## WHAT IS BEING ASKED:
Return only the lines of the data below from the line with "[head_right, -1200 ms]" up to and including the line with "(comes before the", exactly as written, with the pictures omitted.

Source data:
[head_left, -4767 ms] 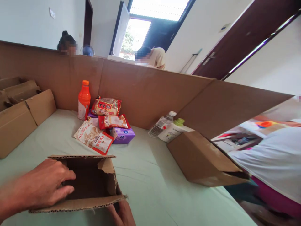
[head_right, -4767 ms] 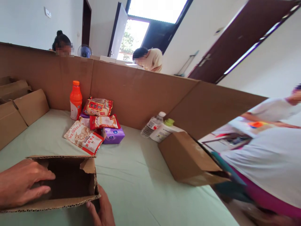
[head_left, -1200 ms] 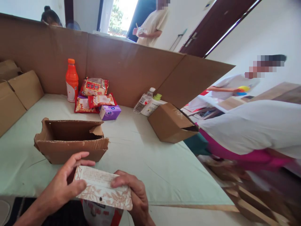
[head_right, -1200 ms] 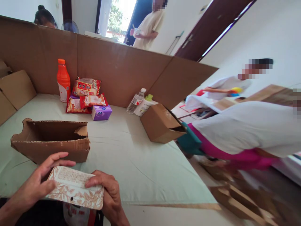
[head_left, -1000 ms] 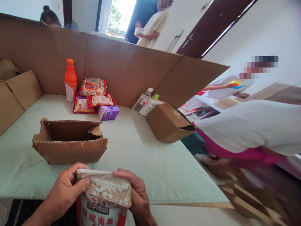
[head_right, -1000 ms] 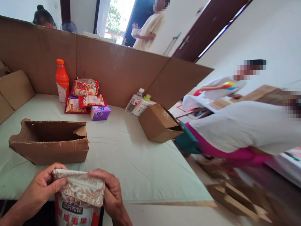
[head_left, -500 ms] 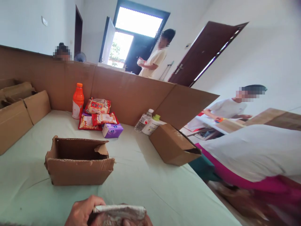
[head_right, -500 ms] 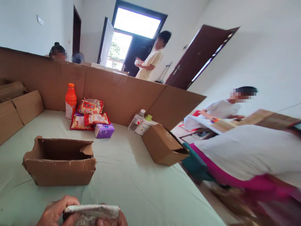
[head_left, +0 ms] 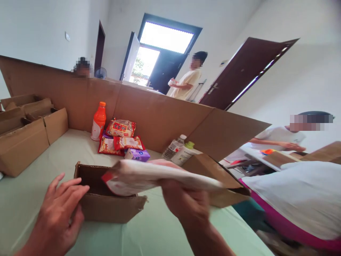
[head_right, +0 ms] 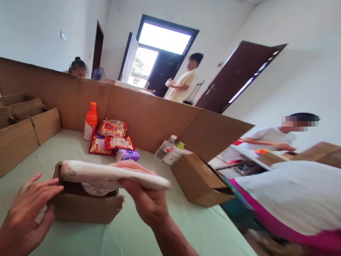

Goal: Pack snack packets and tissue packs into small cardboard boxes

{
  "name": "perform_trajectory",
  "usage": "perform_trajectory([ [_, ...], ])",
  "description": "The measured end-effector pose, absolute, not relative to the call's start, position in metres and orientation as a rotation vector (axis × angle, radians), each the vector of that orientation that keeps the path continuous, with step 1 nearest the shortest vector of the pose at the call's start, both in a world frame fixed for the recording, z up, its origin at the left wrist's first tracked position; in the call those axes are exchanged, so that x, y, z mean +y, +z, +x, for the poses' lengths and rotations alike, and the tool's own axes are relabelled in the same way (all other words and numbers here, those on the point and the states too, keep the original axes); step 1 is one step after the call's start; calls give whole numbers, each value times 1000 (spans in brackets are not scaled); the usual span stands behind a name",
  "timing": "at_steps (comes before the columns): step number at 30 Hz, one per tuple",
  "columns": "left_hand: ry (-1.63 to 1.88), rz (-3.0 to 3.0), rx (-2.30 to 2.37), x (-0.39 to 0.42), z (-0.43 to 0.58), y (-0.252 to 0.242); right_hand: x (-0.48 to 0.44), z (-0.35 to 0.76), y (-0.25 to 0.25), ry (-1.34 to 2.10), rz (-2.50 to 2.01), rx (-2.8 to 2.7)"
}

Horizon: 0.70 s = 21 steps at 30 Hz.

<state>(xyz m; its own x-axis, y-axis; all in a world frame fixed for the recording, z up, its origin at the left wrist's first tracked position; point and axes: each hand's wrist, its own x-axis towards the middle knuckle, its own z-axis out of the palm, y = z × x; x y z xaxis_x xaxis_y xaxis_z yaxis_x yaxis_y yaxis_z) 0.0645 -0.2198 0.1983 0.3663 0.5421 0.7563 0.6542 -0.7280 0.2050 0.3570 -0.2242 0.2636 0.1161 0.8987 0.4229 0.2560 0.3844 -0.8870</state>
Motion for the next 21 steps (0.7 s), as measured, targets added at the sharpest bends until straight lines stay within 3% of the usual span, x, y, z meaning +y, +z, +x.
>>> perform_trajectory([
  [6, -1352, -2455, -1073, -217, 65, 186, -174, 310, 266, 840, -1107, -2147],
  [13, -1431, -2410, -1092, -215, 64, 187, -159, 283, 268, 313, -1585, -2706],
  [17, -1447, -2506, -1024, -215, 68, 185, -150, 264, 235, 513, -1488, -2991],
  [21, -1436, -2528, -980, -217, 70, 186, -139, 262, 208, 712, -1576, -2941],
])
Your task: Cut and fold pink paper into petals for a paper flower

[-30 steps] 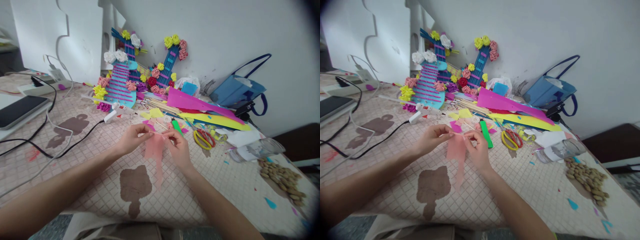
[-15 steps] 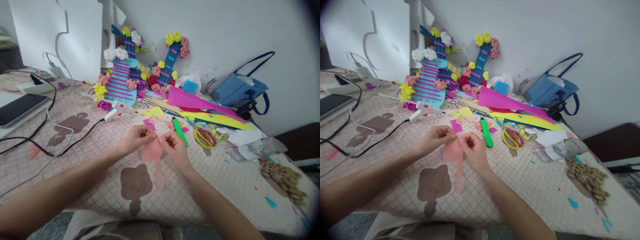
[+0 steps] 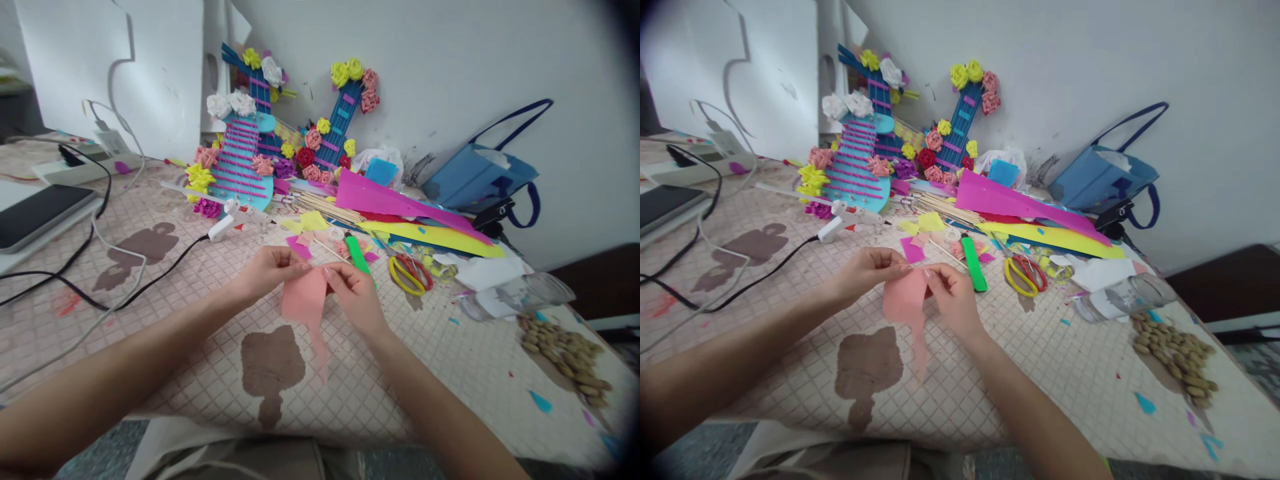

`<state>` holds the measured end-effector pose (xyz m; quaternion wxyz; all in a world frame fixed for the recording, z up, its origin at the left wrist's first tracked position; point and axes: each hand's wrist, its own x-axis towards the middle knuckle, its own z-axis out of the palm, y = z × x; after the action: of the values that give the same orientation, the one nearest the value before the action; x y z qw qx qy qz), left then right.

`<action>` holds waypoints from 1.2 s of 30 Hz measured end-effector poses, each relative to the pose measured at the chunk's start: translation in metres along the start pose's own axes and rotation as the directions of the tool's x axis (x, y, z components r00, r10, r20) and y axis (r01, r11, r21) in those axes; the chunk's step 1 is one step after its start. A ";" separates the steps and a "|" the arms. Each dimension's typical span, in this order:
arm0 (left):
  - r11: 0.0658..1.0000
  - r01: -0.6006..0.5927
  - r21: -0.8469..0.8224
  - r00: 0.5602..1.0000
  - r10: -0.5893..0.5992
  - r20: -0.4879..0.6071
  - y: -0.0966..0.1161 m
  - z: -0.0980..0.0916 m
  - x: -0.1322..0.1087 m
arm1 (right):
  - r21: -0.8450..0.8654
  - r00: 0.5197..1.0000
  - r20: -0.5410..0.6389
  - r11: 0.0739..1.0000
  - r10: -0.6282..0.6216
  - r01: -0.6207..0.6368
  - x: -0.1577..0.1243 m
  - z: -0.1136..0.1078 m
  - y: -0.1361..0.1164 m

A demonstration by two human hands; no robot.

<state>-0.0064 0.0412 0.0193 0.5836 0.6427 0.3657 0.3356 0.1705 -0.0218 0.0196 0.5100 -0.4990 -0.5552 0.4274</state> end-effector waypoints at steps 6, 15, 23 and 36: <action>0.998 0.023 -0.062 0.999 -0.025 -0.042 0.004 -0.001 0.001 | 0.087 0.977 0.150 0.982 0.152 -0.166 -0.003 0.004 0.001; 0.947 0.263 -0.185 0.960 -0.238 0.146 0.007 0.004 -0.001 | 0.225 0.961 -0.063 0.942 0.270 -0.250 0.006 0.000 0.012; 0.945 0.276 -0.176 0.959 -0.258 0.119 0.001 0.001 0.001 | 0.288 0.961 0.055 0.917 0.272 -0.276 0.005 0.000 0.009; 0.936 0.267 -0.228 0.962 -0.247 0.113 0.001 0.000 0.003 | 0.261 0.960 0.022 0.925 0.279 -0.275 0.006 0.000 0.015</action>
<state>-0.0049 0.0435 0.0199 0.7107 0.5271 0.3786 0.2715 0.1724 -0.0136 0.0061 0.5103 -0.5039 -0.4140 0.5606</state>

## RESULT OF THE TASK:
[head_right, -1200 ms] 
[head_left, -1000 ms] 
[head_right, -1000 ms] 
[head_left, -500 ms] 
[head_right, -500 ms] 
[head_left, +0 ms] 
[head_right, +0 ms] 

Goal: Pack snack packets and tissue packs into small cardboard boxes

{
  "name": "perform_trajectory",
  "usage": "perform_trajectory([ [_, ...], ])",
  "description": "The measured end-effector pose, absolute, not relative to the call's start, position in metres and orientation as a rotation vector (axis × angle, radians), each the vector of that orientation that keeps the path continuous, with step 1 nearest the shortest vector of the pose at the call's start, both in a world frame fixed for the recording, z up, its origin at the left wrist's first tracked position; in the call those axes are exchanged, so that x, y, z mean +y, +z, +x, for the poses' lengths and rotations alike, and the tool's own axes are relabelled in the same way (all other words and numbers here, those on the point and the states too, keep the original axes); step 1 is one step after the call's start; calls give whole numbers, each value times 1000 (spans in brackets are not scaled); the usual span stands behind a name",
  "timing": "at_steps (comes before the columns): step number at 30 Hz, one per tuple",

The output for this exercise is complete.